(Record extracts)
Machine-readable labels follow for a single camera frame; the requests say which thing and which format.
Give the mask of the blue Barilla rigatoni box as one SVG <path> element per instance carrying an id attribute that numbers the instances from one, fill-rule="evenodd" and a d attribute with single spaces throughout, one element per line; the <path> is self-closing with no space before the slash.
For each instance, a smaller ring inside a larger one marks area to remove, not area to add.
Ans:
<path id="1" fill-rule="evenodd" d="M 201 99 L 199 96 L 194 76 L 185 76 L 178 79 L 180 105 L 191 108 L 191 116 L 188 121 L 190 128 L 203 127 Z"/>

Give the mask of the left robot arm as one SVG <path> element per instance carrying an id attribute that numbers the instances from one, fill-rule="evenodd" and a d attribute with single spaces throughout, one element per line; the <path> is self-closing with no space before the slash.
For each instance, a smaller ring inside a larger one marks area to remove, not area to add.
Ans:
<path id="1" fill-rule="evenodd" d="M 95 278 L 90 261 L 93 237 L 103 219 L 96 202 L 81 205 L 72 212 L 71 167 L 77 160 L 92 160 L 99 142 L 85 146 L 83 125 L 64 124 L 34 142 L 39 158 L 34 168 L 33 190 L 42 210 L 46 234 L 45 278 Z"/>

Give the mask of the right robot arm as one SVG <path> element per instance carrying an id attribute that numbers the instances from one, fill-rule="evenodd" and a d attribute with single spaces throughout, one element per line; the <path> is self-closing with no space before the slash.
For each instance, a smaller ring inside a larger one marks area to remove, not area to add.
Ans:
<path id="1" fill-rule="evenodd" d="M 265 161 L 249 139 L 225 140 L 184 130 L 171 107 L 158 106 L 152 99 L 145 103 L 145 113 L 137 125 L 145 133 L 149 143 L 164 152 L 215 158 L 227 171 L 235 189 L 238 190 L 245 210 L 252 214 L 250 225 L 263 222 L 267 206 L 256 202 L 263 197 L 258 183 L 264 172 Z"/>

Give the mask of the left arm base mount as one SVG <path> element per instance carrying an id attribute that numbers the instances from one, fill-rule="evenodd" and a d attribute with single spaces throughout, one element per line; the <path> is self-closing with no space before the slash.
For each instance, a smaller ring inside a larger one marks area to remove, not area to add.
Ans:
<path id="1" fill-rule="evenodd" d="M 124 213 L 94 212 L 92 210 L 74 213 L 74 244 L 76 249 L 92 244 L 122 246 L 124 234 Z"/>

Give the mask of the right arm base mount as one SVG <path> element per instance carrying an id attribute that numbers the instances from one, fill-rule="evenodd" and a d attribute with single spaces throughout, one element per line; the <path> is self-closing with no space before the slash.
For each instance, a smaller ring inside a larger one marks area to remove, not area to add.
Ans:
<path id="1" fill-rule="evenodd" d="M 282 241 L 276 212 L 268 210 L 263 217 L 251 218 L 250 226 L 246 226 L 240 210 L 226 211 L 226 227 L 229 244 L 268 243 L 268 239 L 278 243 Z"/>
(End Record extracts)
[Activity] Above are the records; copy all of them exactly.

[Final answer]
Machine-readable labels follow for a single camera frame; the requests say which thing and which format.
Give the mask of the blue Barilla rigatoni box as one SVG <path> element per instance carrying an id attribute that numbers the instances from one, fill-rule="evenodd" and a d attribute with single spaces throughout, one element per line; the <path> is self-closing with no space before the slash.
For each instance, a smaller ring inside a larger one marks area to remove, not area to add.
Ans:
<path id="1" fill-rule="evenodd" d="M 201 99 L 199 96 L 194 76 L 185 76 L 178 79 L 180 105 L 191 108 L 191 116 L 188 121 L 190 128 L 203 127 Z"/>

Give the mask of the left robot arm as one SVG <path> element per instance carrying an id attribute that numbers the instances from one, fill-rule="evenodd" and a d attribute with single spaces throughout, one element per line; the <path> is self-closing with no space before the slash.
For each instance, a smaller ring inside a larger one marks area to remove, not area to add.
Ans:
<path id="1" fill-rule="evenodd" d="M 95 278 L 90 261 L 93 237 L 103 219 L 96 202 L 81 205 L 72 212 L 71 167 L 77 160 L 92 160 L 99 142 L 85 146 L 83 125 L 64 124 L 34 142 L 39 158 L 34 168 L 33 190 L 42 210 L 46 234 L 45 278 Z"/>

Give the mask of the right robot arm as one SVG <path> element per instance carrying an id attribute that numbers the instances from one, fill-rule="evenodd" and a d attribute with single spaces throughout, one element per line; the <path> is self-closing with no space before the slash.
For each instance, a smaller ring inside a larger one marks area to remove, not area to add.
Ans:
<path id="1" fill-rule="evenodd" d="M 265 161 L 249 139 L 225 140 L 184 130 L 171 107 L 158 106 L 152 99 L 145 103 L 145 113 L 137 125 L 145 133 L 149 143 L 164 152 L 215 158 L 227 171 L 235 189 L 238 190 L 245 210 L 252 214 L 250 225 L 263 222 L 267 206 L 256 202 L 263 197 L 258 183 L 264 172 Z"/>

Give the mask of the left arm base mount as one SVG <path> element per instance carrying an id attribute that numbers the instances from one, fill-rule="evenodd" and a d attribute with single spaces throughout, one element per line; the <path> is self-closing with no space before the slash.
For each instance, a smaller ring inside a larger one marks area to remove, not area to add.
Ans:
<path id="1" fill-rule="evenodd" d="M 124 213 L 94 212 L 92 210 L 74 213 L 74 244 L 76 249 L 92 244 L 122 246 L 124 234 Z"/>

Give the mask of the right arm base mount as one SVG <path> element per instance carrying an id attribute that numbers the instances from one, fill-rule="evenodd" and a d attribute with single spaces throughout, one element per line; the <path> is self-closing with no space before the slash.
For each instance, a smaller ring inside a larger one marks area to remove, not area to add.
Ans:
<path id="1" fill-rule="evenodd" d="M 282 241 L 276 212 L 268 210 L 263 217 L 251 218 L 250 226 L 246 226 L 240 210 L 226 211 L 226 227 L 229 244 L 268 243 L 268 239 L 278 243 Z"/>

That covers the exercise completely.